Un virus inconscio

Un virus inconscio

Ci sono momenti, nelle nostre vite, in cui i punti cardinali sembrano non ritrovarsi più. Si tratta di momenti in cui abbiamo smarrito il contatto più intimo con noi stessi, in cui abbiamo il sentore che la vita ci abbia vissuti, come se fossimo stati portati da un fiume in piena. Abbiamo una lontana percezione che qualcosa in noi stia cambiando, non siamo più convinti come prima della strada che abbiamo intrapreso, della nostra identità sociale, che la velocità a cui stiamo andando sia quella naturale, che veramente si stia perseguendo il nostro bene. Accade che il mito della nostra efficienza, bellezza, indistruttibilità, venga messo seriamente in crisi dall’angoscia della nostra finitezza. In questi momenti di incertezza spesso cerchiamo di far finta di nulla, di pensare che passerà, o di farsi prescrivere qualche gocciolina. Così ci hanno insegnato. Curare i sintomi. Per molti questo è più che sufficiente, la mano che tiene chiuso il coperchio è più forte di quello che bolle in pentola. Esistono però anche un buon numero di casi in cui l’energia vitale della persona è tale che l’inconscio insisterà nel convincere che qualcosa si può ancora fare. Lo farà in un modo un po’ bislacco, a volte sinistro, con il linguaggio di chi non segue sentieri logici e razionali ma solo quello dell’urgenza di comunicare.

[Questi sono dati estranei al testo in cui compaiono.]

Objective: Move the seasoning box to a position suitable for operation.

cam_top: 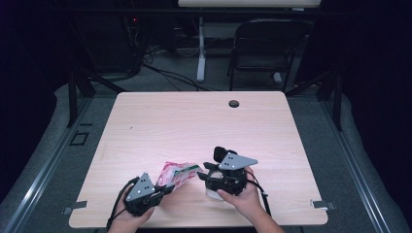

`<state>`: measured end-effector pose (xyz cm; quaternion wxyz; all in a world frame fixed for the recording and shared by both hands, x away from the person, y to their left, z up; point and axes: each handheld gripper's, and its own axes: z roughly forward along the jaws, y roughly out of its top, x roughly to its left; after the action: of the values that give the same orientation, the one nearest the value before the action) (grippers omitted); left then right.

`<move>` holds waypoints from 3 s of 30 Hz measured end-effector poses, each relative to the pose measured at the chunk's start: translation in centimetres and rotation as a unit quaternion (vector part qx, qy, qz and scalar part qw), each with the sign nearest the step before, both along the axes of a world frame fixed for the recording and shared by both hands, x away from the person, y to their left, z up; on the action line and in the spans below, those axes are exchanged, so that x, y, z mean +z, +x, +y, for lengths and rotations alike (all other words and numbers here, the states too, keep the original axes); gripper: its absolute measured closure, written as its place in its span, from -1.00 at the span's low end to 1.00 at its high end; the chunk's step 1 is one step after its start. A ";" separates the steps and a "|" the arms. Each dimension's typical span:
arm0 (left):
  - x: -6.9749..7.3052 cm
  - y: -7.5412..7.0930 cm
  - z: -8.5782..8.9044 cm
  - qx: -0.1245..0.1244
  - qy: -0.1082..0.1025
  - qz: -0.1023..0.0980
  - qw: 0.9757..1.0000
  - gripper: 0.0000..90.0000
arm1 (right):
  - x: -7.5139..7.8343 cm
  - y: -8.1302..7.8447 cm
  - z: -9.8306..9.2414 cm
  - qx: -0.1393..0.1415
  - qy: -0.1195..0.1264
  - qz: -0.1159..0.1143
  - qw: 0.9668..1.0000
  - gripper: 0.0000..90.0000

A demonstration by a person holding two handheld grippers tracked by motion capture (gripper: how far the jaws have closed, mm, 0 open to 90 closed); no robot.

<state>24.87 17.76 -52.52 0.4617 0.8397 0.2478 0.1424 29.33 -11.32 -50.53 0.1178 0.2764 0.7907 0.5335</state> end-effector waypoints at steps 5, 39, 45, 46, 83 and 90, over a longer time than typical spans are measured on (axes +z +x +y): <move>-0.1 0.1 0.3 0.006 -0.006 0.001 1.000 1.00 | -0.3 0.6 1.0 0.012 -0.006 0.004 1.000 0.35; 0.0 0.4 1.7 0.042 -0.022 0.001 0.999 1.00 | -0.1 0.7 3.1 0.039 -0.032 0.018 0.999 1.00; 0.3 1.2 1.9 0.059 -0.014 -0.007 0.998 1.00 | 0.4 0.8 3.1 0.043 -0.017 0.020 0.999 1.00; 0.3 1.3 1.9 0.064 -0.012 -0.008 0.998 1.00 | 0.6 0.7 3.1 0.043 -0.016 0.018 0.999 1.00; -0.2 1.5 2.5 0.048 -0.015 0.005 0.999 1.00 | 0.4 1.8 5.0 0.068 -0.034 -0.009 0.997 0.60; -0.3 1.6 2.3 0.050 -0.015 0.006 0.999 1.00 | 0.3 1.8 5.0 0.076 -0.045 0.008 0.996 0.93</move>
<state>26.47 20.05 -52.78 0.4653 0.8198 0.2949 0.1563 31.09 -6.35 -50.20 0.0830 0.2146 0.8334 0.5025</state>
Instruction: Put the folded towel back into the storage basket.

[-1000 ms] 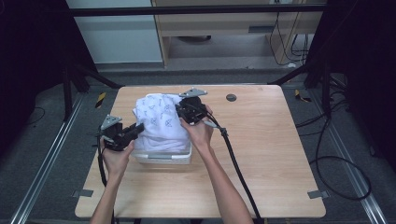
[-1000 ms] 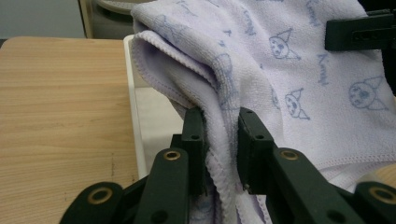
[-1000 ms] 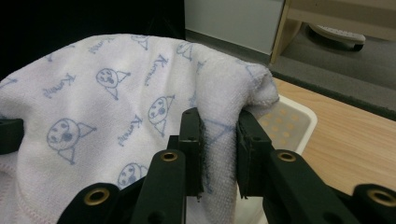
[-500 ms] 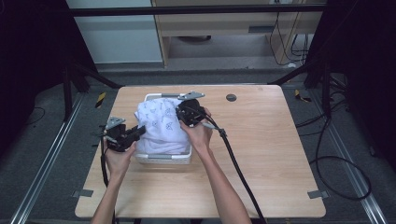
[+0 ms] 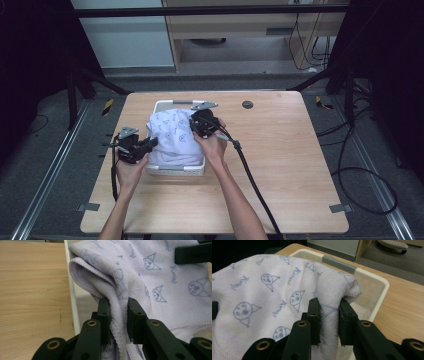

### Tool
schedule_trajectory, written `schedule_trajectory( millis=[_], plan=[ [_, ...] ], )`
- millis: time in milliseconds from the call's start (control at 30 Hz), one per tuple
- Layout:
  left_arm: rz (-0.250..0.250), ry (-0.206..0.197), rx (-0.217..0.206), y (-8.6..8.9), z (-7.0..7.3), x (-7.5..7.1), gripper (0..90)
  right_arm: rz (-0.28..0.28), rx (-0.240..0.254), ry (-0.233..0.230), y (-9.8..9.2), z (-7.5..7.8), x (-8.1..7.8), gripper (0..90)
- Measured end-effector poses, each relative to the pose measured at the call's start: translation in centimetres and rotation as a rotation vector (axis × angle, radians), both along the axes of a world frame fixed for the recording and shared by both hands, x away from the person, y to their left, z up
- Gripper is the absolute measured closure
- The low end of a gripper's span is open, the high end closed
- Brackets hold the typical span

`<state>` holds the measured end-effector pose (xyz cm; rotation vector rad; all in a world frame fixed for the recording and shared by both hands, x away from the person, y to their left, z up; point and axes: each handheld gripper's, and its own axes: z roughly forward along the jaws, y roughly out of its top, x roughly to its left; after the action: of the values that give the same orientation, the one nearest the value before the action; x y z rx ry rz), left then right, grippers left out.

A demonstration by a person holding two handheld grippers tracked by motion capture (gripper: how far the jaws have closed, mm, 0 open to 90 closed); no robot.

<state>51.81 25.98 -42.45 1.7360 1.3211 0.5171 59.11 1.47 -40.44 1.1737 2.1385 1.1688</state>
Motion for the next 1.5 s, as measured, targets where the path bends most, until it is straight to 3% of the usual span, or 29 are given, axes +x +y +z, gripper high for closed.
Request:
schedule_trajectory(
  millis=[533,600,633,800,1067,1233,1500],
  plan=[
    [0.01,0.043,0.036,-0.4,-0.8,0.6,71.2,-0.02,-0.048,0.01,0.3,-1.5,0.1,70.4],
    [0.021,0.033,0.038,-0.3,-0.8,0.6,68.3,-0.028,-0.061,0.0,0.3,-1.6,0.2,63.7],
    [0.024,0.025,0.029,-0.1,-0.6,0.5,66.2,-0.037,-0.059,-0.027,0.2,-1.6,0.1,58.9],
    [0.045,-0.007,0.001,0.6,0.1,0.2,61.8,-0.044,-0.055,-0.055,-0.3,-1.3,-0.1,49.8],
    [0.04,-0.077,-0.023,1.1,1.3,-0.6,54.9,-0.03,-0.024,-0.067,-2.0,-0.7,-1.0,29.9],
    [0.022,-0.091,-0.02,0.7,1.4,-0.8,48.5,-0.023,0.011,-0.066,-4.0,-0.4,-2.1,23.6],
    [0.0,-0.118,0.004,0.0,1.6,-1.4,42.0,-0.023,0.025,-0.058,-7.2,-0.4,-3.7,18.7]
  ],
)
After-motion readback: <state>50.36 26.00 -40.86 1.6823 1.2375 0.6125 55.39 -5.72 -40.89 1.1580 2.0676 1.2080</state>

E l’inconscio può comunicare attraverso sintomi quali attacchi d’ansia, palpitazioni, senso di soffocamento, paura di morire. E, come conseguenza, generare timore di luoghi affollati, di spazi aperti. Nei casi estremi panico. E ritiro sociale.

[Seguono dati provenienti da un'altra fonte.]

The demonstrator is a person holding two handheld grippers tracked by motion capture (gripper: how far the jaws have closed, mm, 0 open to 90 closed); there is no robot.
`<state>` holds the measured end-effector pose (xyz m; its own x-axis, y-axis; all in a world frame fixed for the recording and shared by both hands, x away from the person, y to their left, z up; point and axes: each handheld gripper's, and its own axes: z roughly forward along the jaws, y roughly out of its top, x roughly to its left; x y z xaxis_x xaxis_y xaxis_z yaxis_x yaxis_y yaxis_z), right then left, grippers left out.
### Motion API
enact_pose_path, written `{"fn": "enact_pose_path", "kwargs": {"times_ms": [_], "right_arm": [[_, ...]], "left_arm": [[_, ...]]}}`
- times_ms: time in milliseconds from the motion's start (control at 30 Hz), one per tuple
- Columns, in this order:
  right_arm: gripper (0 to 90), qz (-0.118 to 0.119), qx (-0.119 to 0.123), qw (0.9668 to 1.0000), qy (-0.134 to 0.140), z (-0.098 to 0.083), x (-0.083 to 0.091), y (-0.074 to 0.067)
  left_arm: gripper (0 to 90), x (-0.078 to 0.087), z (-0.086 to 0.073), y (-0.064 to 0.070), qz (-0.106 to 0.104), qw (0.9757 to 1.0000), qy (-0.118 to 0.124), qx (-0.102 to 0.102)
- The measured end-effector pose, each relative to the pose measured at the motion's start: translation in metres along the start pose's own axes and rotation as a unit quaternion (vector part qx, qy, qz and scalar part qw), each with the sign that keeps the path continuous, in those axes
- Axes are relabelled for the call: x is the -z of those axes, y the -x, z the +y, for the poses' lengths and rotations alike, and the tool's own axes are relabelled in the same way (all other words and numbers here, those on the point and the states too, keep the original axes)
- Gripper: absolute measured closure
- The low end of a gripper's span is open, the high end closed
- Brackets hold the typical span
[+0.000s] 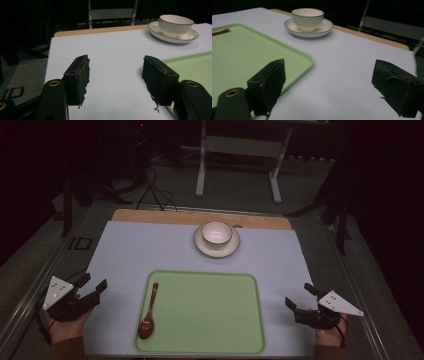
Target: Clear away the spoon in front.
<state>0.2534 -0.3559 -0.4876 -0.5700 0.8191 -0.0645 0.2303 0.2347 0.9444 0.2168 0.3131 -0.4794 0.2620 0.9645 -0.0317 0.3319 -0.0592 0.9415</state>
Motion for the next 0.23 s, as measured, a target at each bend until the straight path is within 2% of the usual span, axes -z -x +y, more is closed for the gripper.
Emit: {"fn": "enact_pose_path", "kwargs": {"times_ms": [233], "right_arm": [[11.3,-0.015,-0.001,0.9999,0.001,-0.0006,0.0003,0.0002]], "left_arm": [[38.5,-0.0021,-0.0021,-0.0008,0.013,0.9999,-0.002,0.0]]}}
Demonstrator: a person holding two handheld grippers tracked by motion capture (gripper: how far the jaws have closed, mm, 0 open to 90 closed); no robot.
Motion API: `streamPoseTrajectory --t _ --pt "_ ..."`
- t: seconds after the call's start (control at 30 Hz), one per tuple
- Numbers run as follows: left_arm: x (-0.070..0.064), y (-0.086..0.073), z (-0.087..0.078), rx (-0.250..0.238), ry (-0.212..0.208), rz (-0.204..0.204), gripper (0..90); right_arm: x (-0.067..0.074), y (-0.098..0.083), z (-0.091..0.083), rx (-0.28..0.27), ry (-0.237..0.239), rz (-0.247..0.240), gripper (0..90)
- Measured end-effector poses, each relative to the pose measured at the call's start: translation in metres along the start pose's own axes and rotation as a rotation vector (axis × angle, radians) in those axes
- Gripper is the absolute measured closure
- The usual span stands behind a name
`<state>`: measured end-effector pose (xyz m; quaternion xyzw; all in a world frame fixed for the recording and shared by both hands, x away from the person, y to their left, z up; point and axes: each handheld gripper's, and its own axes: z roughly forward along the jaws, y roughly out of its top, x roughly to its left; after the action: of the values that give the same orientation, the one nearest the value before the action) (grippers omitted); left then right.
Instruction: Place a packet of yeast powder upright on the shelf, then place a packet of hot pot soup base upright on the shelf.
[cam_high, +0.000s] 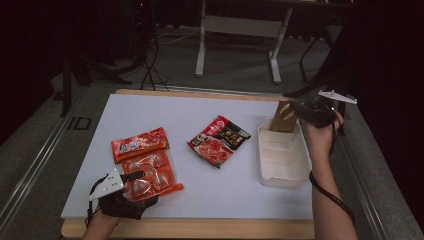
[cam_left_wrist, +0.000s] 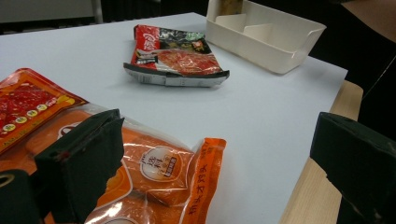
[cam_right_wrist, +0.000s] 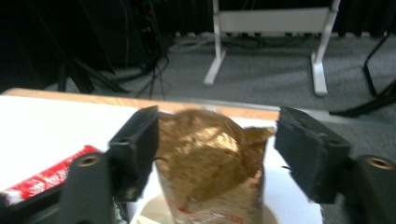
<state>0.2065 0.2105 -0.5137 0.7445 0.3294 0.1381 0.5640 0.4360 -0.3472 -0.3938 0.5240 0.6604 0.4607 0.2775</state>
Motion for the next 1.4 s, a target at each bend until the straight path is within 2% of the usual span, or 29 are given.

Proviamo ad addentrarci nella questione considerando la specie umana alla stregua di un singolo individuo, come un macrocosmo in cui si agitano e concorrono istanze e personalità diverse, proprio come accade dentro ognuno di noi. Se utilizziamo questo tipo di ottica la corrispondenza ci apparirà piuttosto curiosa. L’umanità sembra vittima di qualcosa che l’ha completamente paralizzata, che le toglie il respiro, che la tiene imbrigliata e nascosta, nel timore di spazi aperti e relazioni. Vive in un’angoscia persecutoria, che proietta in qualcosa di molto simile ad un oggetto fobico. È vero, un elemento spaventoso c’è, la paura non è totalmente immotivata, ma in molti casi è sproporzionata rispetto all’effettivo pericolo. A prescindere dalle motivazioni oggettive di questa crisi, l’aspetto simbolico sembra indicare la possibilità di un momento trasformativo. Un virus che toglie il respiro e genera panico mette di fronte ad una scelta. L’inconscio collettivo si mostra nella sua veste globale, intimando di fermarsi un attimo, con calma, e riflettere.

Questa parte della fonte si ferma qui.